* [What to produce]: Look through the data below and extract, unchanged, the lines from the one that contains "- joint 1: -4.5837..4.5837" to the one that contains "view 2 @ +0", both included.

··········

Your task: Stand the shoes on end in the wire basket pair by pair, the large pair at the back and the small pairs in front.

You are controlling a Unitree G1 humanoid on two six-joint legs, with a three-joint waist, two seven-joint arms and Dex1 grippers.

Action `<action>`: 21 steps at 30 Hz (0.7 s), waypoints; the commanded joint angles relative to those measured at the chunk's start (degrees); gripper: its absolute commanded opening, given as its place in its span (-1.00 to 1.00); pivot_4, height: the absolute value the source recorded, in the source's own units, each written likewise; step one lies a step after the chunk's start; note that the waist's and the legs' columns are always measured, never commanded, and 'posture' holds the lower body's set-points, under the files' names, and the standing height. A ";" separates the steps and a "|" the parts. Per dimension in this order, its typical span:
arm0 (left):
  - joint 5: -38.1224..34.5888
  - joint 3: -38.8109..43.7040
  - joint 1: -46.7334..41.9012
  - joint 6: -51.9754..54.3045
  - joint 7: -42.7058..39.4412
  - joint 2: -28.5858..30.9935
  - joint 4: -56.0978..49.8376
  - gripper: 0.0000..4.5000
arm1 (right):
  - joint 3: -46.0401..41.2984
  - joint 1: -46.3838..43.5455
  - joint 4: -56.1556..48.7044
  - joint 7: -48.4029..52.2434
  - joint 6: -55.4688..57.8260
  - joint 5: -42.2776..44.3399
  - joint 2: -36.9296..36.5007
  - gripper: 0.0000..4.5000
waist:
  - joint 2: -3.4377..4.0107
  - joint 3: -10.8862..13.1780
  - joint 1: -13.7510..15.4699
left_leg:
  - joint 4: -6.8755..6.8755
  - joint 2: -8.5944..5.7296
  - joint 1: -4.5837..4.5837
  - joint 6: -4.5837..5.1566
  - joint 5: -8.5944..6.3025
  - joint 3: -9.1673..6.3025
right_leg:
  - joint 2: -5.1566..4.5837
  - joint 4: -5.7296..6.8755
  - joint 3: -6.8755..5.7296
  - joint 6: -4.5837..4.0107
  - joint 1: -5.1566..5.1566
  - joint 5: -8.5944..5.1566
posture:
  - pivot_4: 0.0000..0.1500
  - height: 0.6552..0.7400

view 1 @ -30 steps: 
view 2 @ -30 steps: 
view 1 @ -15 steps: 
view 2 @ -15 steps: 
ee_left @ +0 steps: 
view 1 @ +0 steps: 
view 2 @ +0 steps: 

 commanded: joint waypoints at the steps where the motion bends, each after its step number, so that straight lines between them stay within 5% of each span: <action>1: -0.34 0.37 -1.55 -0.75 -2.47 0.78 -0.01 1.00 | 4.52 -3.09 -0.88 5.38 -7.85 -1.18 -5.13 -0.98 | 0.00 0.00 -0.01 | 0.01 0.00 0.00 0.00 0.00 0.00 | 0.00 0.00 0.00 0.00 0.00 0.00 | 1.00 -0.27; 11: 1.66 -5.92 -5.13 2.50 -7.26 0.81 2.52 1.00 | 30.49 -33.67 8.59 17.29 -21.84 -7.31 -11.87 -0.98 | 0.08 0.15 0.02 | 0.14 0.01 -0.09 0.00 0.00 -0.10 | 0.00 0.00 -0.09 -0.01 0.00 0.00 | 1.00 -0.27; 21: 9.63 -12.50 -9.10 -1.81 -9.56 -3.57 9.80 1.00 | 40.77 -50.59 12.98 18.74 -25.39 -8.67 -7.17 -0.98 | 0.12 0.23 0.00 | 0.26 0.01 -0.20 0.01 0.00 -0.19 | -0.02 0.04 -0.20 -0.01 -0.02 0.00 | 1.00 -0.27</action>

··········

* [Expected answer]:
  - joint 1: -4.5837..4.5837
  - joint 6: -4.5837..5.1566
  - joint 5: -8.5944..6.3025
  - joint 3: -9.1673..6.3025
right_leg:
  - joint 2: -5.1566..4.5837
  - joint 4: -5.7296..6.8755
  - joint 3: -6.8755..5.7296
  - joint 6: -4.5837..4.0107
  - joint 1: -5.1566..5.1566
  - joint 5: -8.5944..5.1566
posture:
  - pivot_4: 0.0000..0.1500
  - height: 0.6552..0.7400

view 1 @ -30 steps: 
view 2 @ -30 steps: 
view 1 @ -15 steps: 
view 2 @ -15 steps: 
ee_left @ +0 steps: 
view 1 @ +0 steps: 
view 2 @ +0 steps: 

The answer requires no additions.